Wow my teacher never even explained this to me and I thought that it's my fault that I didn't understand a thing. Clearly it was her fault. thanks for help.
yeah fuck a levels, you have to constantly be working in order to get high grades, its so pathetic, it rewards people who spend all their time revising
please help I'm really confused, for x^2 + 2x-8 you drew the minimum point at y=-8 as this fits for when x=0, but by completing the square, the turning point is -1,-9 not -1,-8 and I also checked on a graph plotter and the minimum is at -9. HELP please!!!
Please play the video back from 7:00 and you will see that I mention about a common mistake. I hope this will sort the problem out for you. You are correct in your thinking but you need to play the video back again to appreciate the point I was making. I hope it ends any confusion for you.
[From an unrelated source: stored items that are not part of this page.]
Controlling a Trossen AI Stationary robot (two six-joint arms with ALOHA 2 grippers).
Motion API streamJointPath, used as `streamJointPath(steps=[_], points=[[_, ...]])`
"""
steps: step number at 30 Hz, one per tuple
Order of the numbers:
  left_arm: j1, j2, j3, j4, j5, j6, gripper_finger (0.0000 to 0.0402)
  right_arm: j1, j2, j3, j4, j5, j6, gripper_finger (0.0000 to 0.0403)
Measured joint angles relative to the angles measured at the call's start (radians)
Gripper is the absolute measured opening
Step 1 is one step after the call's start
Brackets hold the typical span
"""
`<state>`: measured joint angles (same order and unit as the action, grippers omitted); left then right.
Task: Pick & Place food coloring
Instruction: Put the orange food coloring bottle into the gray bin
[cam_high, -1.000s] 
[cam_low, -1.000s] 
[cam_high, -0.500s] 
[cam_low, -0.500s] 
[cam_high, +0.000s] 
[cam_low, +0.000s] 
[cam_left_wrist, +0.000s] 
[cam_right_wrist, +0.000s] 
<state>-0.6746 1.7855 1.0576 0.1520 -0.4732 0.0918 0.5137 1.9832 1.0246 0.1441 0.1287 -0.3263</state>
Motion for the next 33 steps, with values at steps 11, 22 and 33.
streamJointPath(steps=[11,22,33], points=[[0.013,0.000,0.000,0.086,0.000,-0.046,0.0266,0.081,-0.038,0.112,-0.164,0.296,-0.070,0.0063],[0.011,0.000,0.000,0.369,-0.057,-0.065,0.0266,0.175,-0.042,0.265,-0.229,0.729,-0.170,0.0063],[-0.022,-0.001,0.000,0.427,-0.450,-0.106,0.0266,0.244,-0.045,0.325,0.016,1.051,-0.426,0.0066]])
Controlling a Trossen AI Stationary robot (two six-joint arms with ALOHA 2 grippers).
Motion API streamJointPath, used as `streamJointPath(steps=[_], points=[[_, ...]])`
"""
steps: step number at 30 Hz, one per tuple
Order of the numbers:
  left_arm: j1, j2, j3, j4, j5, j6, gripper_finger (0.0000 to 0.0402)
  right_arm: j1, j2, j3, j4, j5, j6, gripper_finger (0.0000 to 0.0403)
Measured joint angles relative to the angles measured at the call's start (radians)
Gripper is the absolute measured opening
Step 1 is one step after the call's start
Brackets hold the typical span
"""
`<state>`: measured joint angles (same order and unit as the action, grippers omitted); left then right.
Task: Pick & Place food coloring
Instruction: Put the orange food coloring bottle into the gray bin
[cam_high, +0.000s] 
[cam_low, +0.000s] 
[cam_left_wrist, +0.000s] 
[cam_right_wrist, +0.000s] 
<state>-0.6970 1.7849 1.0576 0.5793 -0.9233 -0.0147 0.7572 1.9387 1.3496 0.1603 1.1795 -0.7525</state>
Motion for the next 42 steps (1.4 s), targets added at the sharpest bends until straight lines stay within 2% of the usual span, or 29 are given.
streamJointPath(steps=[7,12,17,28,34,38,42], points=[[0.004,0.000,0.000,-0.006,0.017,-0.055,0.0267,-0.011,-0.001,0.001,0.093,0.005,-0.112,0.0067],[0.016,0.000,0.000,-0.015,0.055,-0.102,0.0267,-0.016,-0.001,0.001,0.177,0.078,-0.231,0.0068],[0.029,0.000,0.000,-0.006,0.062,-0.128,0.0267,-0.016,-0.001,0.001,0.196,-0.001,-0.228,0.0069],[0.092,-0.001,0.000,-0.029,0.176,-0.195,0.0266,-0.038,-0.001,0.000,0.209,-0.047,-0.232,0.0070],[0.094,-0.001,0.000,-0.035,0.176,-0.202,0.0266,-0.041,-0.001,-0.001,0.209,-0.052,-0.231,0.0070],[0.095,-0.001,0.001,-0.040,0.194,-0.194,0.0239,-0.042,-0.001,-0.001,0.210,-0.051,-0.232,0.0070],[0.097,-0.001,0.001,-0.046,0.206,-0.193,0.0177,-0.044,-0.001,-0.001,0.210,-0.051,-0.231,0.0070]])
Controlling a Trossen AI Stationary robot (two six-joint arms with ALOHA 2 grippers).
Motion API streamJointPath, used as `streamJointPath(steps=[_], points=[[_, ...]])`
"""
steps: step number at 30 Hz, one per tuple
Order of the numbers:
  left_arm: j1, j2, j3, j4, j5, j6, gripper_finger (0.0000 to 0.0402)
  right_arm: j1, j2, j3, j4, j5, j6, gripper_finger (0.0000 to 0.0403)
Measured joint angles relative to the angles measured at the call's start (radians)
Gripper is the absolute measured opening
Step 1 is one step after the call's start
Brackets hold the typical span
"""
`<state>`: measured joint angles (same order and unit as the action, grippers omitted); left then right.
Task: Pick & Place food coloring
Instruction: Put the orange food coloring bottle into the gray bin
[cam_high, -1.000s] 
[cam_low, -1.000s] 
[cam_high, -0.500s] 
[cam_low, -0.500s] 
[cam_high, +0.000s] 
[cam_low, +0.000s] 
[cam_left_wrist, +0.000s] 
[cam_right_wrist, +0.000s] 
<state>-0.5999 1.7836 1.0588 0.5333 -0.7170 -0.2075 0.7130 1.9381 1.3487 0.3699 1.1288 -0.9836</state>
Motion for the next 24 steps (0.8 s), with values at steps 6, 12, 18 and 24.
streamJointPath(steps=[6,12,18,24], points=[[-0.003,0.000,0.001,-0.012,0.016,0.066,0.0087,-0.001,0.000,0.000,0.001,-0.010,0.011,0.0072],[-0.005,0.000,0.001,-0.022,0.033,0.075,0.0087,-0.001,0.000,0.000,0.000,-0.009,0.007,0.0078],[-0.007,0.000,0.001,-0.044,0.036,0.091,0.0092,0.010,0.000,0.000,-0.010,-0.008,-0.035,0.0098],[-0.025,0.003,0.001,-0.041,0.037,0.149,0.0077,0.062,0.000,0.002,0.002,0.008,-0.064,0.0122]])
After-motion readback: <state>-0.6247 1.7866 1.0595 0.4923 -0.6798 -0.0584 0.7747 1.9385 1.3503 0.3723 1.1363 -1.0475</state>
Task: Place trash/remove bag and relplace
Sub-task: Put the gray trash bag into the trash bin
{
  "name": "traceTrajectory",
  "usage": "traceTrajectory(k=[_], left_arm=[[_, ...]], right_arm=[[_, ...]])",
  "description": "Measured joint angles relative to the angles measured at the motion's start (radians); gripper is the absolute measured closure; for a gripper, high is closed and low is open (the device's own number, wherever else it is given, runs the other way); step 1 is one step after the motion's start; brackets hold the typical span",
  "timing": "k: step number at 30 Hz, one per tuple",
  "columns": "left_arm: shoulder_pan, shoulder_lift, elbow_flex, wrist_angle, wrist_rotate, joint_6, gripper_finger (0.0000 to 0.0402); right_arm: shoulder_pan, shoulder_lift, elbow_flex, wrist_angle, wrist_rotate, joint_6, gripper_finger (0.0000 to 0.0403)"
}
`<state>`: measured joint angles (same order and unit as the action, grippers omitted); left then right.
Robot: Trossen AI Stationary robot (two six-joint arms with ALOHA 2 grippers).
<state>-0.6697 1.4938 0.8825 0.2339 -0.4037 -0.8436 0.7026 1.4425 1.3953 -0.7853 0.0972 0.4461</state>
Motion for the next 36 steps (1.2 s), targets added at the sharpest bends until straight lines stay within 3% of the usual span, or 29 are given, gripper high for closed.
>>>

I am understanding more and more but, what I do not understand is how to find the factors and what are the graphing plots? When you do slope you have a plot... How do you find that
Katlynn Westbrooks Have you looked at these. It may help www.examsolutions.net/maths-revision/core-maths/algebra-and-functions/quadratics/factorising/intro.php
the medium cheese I am not sure if it is correct, but I believe it's because, if you solve for x (x+1=0), you get x=-1. Negative numbers go in the left direction on a number line, and that's why something like "f(x+1)" moves the parabola to the left.